> How to complete this task:
What is needed is every line of the data that includes the word "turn". Please copy each one.

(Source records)

Content starts

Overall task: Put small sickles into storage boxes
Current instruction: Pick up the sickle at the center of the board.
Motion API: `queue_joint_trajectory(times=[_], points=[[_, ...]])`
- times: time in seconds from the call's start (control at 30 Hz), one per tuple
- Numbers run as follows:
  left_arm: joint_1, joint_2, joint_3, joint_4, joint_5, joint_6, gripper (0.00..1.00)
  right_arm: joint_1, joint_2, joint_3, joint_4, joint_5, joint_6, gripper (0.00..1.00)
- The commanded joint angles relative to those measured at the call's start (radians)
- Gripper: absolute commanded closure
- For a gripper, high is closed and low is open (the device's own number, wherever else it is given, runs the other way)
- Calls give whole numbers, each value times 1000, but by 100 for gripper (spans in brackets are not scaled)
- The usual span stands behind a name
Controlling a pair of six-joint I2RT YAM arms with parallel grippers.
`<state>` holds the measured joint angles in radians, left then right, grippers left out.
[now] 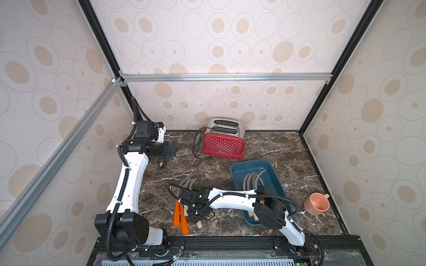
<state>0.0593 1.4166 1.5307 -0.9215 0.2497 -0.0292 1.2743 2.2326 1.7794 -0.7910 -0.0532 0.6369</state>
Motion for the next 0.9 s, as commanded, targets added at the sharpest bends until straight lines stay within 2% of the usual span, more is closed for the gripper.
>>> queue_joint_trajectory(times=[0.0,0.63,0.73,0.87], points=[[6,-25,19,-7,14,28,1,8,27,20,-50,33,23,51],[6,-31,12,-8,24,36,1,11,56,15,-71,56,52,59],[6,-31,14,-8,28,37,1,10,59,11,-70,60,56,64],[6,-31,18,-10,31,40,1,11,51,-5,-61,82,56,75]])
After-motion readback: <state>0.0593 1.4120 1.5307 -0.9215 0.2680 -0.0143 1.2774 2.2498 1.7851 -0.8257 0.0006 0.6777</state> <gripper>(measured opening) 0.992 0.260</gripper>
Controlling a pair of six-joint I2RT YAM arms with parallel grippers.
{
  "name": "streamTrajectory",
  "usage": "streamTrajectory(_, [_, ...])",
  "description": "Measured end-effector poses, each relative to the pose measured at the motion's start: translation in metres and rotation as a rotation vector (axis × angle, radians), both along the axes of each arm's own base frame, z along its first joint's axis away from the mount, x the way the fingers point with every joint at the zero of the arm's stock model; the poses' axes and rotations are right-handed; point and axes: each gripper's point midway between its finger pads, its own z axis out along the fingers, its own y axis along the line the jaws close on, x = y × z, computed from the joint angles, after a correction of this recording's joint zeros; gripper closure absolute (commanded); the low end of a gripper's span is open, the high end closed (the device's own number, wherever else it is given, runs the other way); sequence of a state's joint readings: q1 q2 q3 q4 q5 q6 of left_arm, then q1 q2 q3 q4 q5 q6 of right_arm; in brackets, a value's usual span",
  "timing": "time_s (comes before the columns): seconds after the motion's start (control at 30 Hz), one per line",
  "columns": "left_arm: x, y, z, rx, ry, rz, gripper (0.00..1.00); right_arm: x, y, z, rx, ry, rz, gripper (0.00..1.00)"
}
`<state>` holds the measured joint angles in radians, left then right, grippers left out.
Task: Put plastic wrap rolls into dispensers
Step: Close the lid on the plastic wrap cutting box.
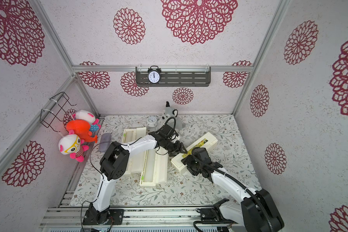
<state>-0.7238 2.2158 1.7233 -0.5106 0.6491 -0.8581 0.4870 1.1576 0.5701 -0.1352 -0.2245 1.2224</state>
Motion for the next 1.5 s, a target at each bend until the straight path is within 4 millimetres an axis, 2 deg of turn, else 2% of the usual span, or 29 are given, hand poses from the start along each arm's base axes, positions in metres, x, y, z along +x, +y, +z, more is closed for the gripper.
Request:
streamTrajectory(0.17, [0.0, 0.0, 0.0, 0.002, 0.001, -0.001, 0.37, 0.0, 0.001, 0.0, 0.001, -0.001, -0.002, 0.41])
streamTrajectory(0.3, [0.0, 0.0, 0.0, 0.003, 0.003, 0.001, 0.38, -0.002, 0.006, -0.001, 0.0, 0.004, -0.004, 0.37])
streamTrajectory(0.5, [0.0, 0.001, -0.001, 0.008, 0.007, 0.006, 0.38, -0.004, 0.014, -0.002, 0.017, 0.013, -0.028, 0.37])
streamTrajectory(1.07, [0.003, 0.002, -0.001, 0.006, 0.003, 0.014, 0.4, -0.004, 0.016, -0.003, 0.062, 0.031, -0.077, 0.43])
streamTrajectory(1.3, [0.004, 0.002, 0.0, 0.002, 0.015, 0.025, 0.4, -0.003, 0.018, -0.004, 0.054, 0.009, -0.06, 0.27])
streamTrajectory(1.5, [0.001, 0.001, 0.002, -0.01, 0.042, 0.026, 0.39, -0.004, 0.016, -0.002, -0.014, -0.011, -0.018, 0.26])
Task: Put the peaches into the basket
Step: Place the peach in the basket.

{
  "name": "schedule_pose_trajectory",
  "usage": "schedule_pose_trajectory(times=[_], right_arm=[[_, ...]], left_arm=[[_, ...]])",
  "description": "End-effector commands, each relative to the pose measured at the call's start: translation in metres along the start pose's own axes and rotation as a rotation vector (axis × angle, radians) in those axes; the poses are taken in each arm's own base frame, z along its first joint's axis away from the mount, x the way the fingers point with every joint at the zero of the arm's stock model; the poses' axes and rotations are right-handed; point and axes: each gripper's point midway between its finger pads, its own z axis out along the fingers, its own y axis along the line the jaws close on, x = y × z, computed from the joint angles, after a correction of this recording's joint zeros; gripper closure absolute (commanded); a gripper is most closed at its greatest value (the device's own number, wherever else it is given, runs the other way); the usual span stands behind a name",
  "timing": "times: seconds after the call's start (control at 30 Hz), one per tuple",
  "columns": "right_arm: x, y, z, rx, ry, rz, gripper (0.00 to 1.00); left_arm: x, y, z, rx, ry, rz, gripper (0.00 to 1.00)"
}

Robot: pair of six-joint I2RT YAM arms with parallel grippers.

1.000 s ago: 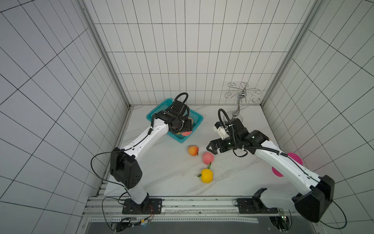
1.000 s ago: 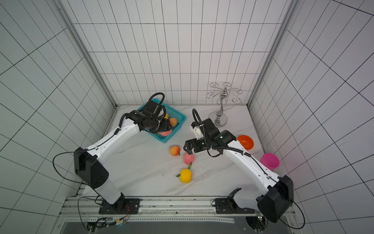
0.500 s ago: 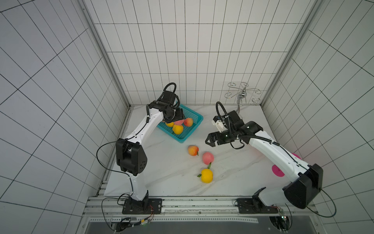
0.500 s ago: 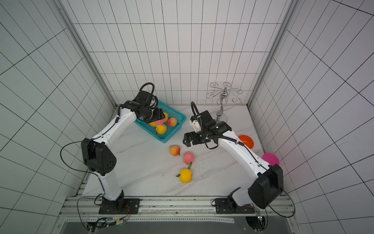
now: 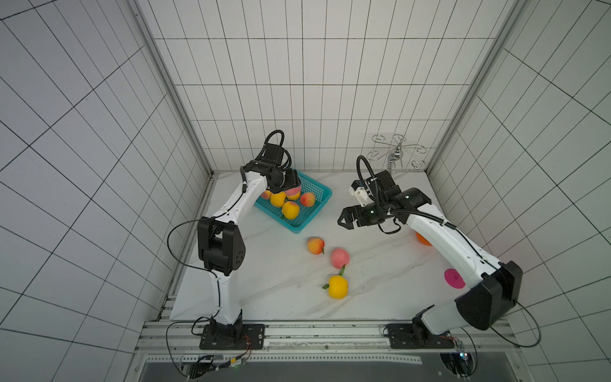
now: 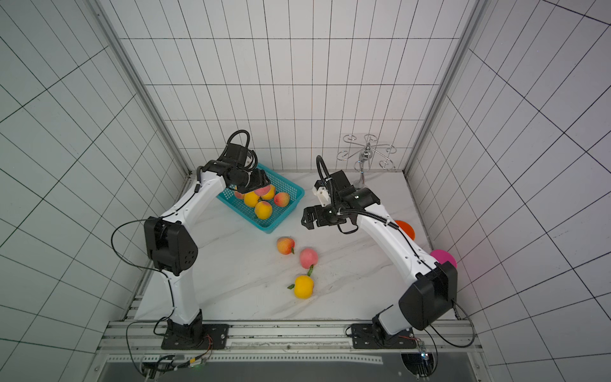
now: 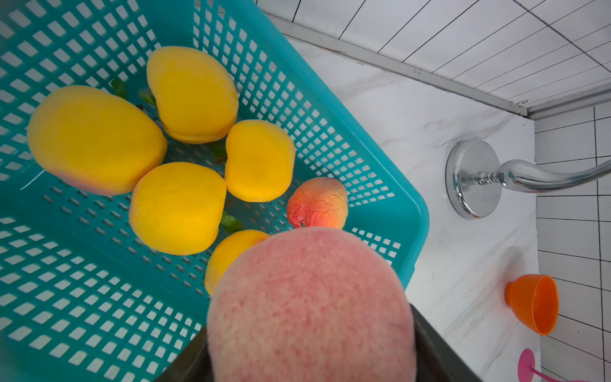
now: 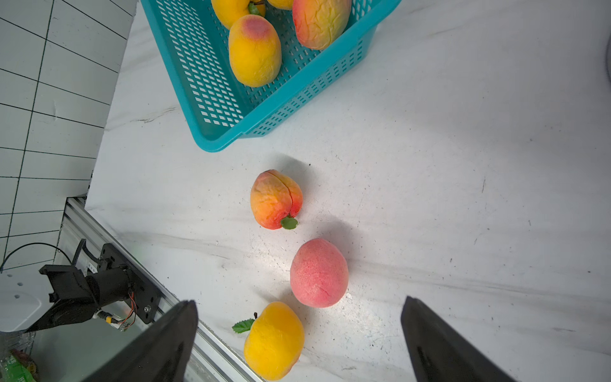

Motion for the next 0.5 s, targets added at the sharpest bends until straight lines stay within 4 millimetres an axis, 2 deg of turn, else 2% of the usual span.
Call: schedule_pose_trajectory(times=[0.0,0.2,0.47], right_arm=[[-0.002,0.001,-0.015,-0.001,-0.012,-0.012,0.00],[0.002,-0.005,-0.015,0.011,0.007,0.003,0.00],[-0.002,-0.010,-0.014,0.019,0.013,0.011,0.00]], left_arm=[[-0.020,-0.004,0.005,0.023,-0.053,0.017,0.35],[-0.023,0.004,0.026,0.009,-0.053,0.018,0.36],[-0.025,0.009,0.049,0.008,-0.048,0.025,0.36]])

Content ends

> Exercise output:
Motion for the next 1.5 s, a target at each bend until the straight path is within 4 millimetres an axis, 2 deg of turn, else 2% of the usual span, or 29 are given, hand poses from the start along each arm's base axes, positions in metres, x, y, z along +x, +y, +z, more is closed for the gripper.
Motion for the next 0.5 s, targets added at the sharpest bends until straight lines stay within 4 millimetres an axis, 2 deg of turn, else 2% of the usual span.

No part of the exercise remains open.